Retard retardent

I overuse the word retard. I understand it’s offensive to many people. I just like the way it sounds. Phonetically, rather than contextually. It’s such a dismissive and insulting word. Apparently it’s so insulting that it’s no longer politically correct to use it to describe people who are actually retarded (technically, literally retarded)… I didn’t know that. Now I do.

Here’s the problem with reinventing the wheel – as spelled out in one of those Slate articles…

But any psychologist will point out that changing the name is, in the end, folly. Whatever new term comes into favor today will seem insensitive, or worse, tomorrow. A nation of 10-year-olds has pretty much exhausted the pejorative power of "retarded" and is eagerly awaiting a new state-of-the-art insult. (The AAMR actually went through this before: In 1973, it switched its name from the American Association on Mental Deficiency to its current appellation because "deficiency" implied, well, deficiency. And retarded, at the time, did not.) The current frontrunner, "intellectual disability," even contracts nicely to ID, which can become a cousin of LD (for learning disability), which served as a choice epithet among the circles I ran in in fifth grade. Steven Warren, the president of the soon-to-be-differently-named AAMR, admits that whatever term his organization comes up with, all the little boys who have crushes on little girls and so call them "retarded" will be quick on its heels. In other words, the AAMR will almost certainly be going through an identity crisis again in 20 years, just to stay ahead of the game.

This also ties in nicely with my little treatise on swearing from a few weeks back.

Cafe economics

Hands up if you’ve ever thought “opening a cafe would be fun”. This little article was just about enough for me to put my hand down to that question. Here’s a failed cafe owner elaborating on the costs of pursuing your cafe dream. 

“A place that seats 25 will have to employ at least two people for every shift: someone to work the front and someone for the kitchen (assuming you find a guy who will both uncomplainingly wash dishes and reliably whip up pretty crepes; if you’ve found that guy, you’re already in better shape than most NYC restaurateurs.

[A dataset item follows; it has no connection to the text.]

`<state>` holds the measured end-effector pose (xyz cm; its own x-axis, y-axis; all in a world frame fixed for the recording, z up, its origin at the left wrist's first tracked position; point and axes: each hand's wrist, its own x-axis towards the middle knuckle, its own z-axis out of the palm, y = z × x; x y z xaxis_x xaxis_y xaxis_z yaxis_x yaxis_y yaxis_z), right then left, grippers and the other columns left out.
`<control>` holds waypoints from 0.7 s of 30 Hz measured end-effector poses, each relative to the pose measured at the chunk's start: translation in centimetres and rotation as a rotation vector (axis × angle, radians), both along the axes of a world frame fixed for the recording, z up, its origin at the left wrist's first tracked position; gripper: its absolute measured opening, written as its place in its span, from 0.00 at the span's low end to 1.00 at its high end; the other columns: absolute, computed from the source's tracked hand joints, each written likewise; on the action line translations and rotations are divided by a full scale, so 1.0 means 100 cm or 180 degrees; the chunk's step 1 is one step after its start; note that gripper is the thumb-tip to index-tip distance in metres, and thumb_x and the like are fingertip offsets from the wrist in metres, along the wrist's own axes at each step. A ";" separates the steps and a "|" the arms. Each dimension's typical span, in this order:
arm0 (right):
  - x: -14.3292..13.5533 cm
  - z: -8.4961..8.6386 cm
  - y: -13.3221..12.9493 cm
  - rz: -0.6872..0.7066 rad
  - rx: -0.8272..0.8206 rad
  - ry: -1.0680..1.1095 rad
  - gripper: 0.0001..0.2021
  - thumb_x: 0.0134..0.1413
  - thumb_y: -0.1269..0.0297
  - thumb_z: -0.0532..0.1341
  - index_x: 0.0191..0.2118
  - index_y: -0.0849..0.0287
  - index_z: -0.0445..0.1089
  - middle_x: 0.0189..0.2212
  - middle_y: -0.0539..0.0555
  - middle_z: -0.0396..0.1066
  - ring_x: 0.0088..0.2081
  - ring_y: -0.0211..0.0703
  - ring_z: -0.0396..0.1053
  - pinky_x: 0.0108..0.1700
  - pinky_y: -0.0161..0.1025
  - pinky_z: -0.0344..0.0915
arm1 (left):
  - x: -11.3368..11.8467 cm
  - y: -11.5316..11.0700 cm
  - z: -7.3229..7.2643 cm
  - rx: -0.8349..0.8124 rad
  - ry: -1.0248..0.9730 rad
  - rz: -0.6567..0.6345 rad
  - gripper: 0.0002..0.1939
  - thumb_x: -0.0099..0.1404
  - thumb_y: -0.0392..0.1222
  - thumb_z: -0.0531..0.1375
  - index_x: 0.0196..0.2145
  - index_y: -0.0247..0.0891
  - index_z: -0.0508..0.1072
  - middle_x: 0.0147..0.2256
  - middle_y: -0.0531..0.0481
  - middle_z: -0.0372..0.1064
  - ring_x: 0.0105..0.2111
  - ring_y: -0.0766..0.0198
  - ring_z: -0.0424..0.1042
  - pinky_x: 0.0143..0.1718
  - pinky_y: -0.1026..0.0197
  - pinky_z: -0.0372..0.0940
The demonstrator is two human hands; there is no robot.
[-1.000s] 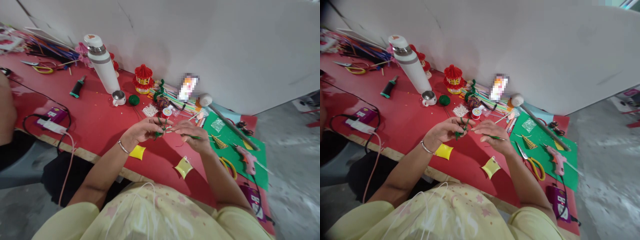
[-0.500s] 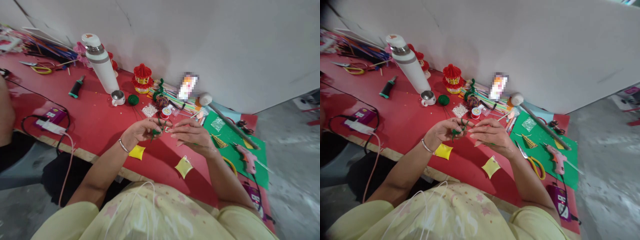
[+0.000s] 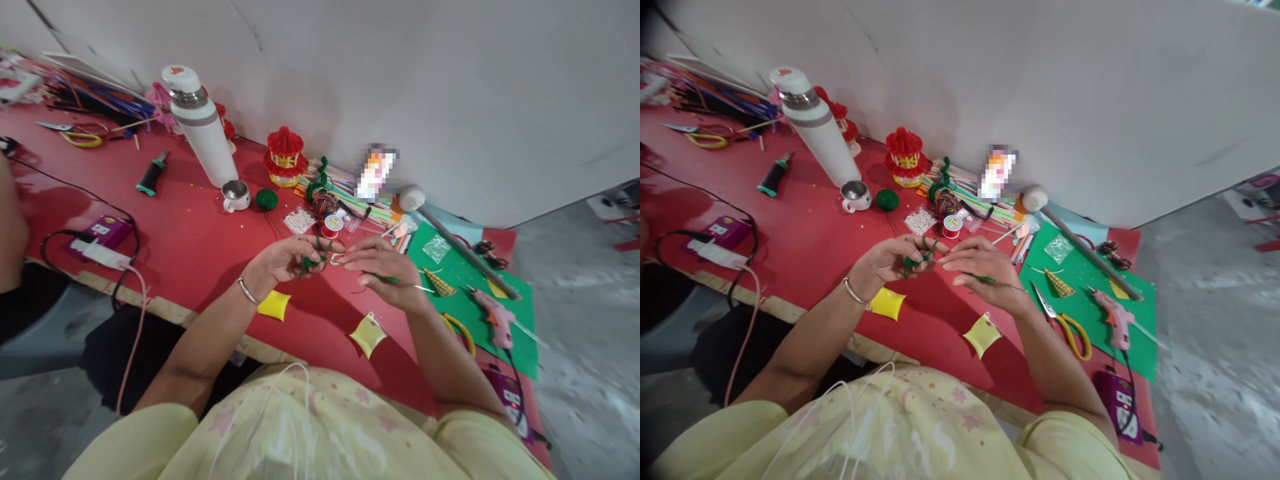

You’re also, most likely, already in trouble with immigration services). Budgeting $15 for the payroll for every hour your charming cafe is open (let’s say 10 hours a day) relieves you of $4,500 a month. That gives you another $4,500 a month for rent and $6,300 to stock up on product. It also means that to come up with the total needed $18K of revenue per month, you will need to sell that product at an average of a 300 percent markup.”

“Coffee was a different story—thanks to the trail blazed by Starbucks, the world of coffee retail is now a rogue’s playground of jaw-dropping markups. An espresso that required about 18 cents worth of beans (and we used very good beans) was sold for $2.50 with nary an eyebrow raised on either side of the counter. A dab of milk froth or a splash of hot water transformed the drink into a macchiato or an Americano, respectively, and raised the price to $3. The house brew too cold to be sold for $1 a cup was chilled further and reborn at $2.50 a cup as iced coffee, a drink whose appeal I do not even pretend to grasp.”

“But how much of it could we sell? Discarding food as a self-canceling expense at best, the coffee needed to account for all of our profit. We needed to sell roughly $500 of it a day. This kind of money is only achievable through solid foot traffic, but, of course, our cafe was too cozy and charming to pop in for a cup to go. The average coffee-to-stay customer nursed his mocha (i.e., his $5 ticket) for upward of 30 minutes. Don’t get me started on people with laptops.”

It seems the real cost was almost to the couple’s marriage – which the writer said was saved by a “well timed bankruptcy.